Start with a smaller parameter space. When you start, if a search takes more than a minute or a couple of minutes, think about stopping it and finding a faster way to iterate on your model. Some tips based on your search space:

  • Get rid of decision_function_shape - it doesn't affect the SVC accuracy at all. It just means some results are formatted differently. When you keep it in there, you are using resources to test a combination that will have no impact on the SVC.
  • degree only affects the poly SVC and is ignored by every other kernel.
  • Start off without degree. That will make the poly SVC default to a degree of 2. If you find that the poly SVC does well, run a separate search that looks at different values of poly - but start off small like degree=[1, 2, 3].
  • Larger values of C can make the fit take longer. Start off with a smaller range like params={"C": scipy.stats.loguniform(0.1, 10), ...}.
  • Start off with the default value of gamma. You can expand the search later based on your findings.
  • Increasing tol= is useful in some cases - increasing it means you are willing to accept a more approximate SVC for a shorter optimisation time.

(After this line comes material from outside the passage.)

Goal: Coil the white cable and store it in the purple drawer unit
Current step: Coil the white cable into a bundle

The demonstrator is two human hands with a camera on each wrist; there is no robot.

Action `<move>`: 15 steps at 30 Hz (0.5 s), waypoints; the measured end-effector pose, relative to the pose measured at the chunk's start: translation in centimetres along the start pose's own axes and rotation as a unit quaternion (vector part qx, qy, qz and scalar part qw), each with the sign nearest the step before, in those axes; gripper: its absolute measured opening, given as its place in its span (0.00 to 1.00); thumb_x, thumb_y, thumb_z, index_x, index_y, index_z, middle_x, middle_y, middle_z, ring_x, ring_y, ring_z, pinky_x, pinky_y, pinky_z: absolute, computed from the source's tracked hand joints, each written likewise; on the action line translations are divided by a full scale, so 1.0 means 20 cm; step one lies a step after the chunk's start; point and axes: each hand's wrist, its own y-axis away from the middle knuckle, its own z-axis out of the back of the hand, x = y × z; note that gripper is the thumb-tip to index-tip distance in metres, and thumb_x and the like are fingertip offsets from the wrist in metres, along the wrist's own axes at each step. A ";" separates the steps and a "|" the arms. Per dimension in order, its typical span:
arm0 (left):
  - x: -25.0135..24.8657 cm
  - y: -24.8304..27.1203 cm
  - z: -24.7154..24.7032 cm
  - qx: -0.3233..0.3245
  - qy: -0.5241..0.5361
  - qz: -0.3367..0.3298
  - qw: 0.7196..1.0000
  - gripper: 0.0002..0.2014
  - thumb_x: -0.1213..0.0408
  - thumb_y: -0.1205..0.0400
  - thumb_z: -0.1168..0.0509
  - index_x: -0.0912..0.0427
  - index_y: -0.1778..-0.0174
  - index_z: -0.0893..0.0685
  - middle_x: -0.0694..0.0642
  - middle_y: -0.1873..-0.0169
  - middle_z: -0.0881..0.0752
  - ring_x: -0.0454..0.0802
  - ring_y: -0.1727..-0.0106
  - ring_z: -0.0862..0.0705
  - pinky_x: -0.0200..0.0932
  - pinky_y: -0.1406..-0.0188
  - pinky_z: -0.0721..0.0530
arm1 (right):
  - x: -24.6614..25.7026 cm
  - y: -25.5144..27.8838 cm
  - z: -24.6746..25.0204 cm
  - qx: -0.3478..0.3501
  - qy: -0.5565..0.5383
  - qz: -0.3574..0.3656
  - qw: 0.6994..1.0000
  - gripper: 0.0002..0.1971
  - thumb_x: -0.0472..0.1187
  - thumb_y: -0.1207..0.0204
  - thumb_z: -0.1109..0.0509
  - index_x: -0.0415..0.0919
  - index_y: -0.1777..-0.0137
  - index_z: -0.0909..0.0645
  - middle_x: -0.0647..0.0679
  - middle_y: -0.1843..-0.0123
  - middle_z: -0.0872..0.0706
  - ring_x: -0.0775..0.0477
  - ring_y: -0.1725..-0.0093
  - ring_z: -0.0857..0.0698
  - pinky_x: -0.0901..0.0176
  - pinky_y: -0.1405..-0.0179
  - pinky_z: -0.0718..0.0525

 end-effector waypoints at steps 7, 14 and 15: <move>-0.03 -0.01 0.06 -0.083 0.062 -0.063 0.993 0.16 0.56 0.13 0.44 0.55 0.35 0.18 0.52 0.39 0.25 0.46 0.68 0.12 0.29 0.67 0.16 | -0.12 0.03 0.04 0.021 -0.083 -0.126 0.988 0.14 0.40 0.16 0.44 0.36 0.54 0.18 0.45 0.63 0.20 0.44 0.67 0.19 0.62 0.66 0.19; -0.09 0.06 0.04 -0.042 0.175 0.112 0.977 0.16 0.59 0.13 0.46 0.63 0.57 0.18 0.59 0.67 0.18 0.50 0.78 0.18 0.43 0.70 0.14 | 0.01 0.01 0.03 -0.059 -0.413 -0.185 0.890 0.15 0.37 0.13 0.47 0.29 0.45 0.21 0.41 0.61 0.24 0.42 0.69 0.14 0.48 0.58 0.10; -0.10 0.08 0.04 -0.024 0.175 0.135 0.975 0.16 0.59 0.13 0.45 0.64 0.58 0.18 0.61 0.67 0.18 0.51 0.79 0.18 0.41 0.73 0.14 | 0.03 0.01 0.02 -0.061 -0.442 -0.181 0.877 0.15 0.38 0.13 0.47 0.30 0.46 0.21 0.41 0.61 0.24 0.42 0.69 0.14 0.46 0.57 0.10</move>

  • With a randomized search, it's better to use the appropriate sampling distribution rather than a list of numbers. Some examples: use scipy.stats.uniform(0, 1) to uniformly sample between 0.0 and 1.0. Use scipy.stats.loguniform(0.01, 100) to uniformly sample across orders of magnitude. Use scipy.stats.randint(-2, 4) to randomly sample a range of integers. Use scipy.stats.expon(0.4) if you mainly want to explore around 0.4.

It sounds like you have relatively few data points per call. This makes the SVC very prone to overfitting. It may help to search at smaller values of C, like {"C": scipy.stats.loguniform(1e-3, 1), ...}.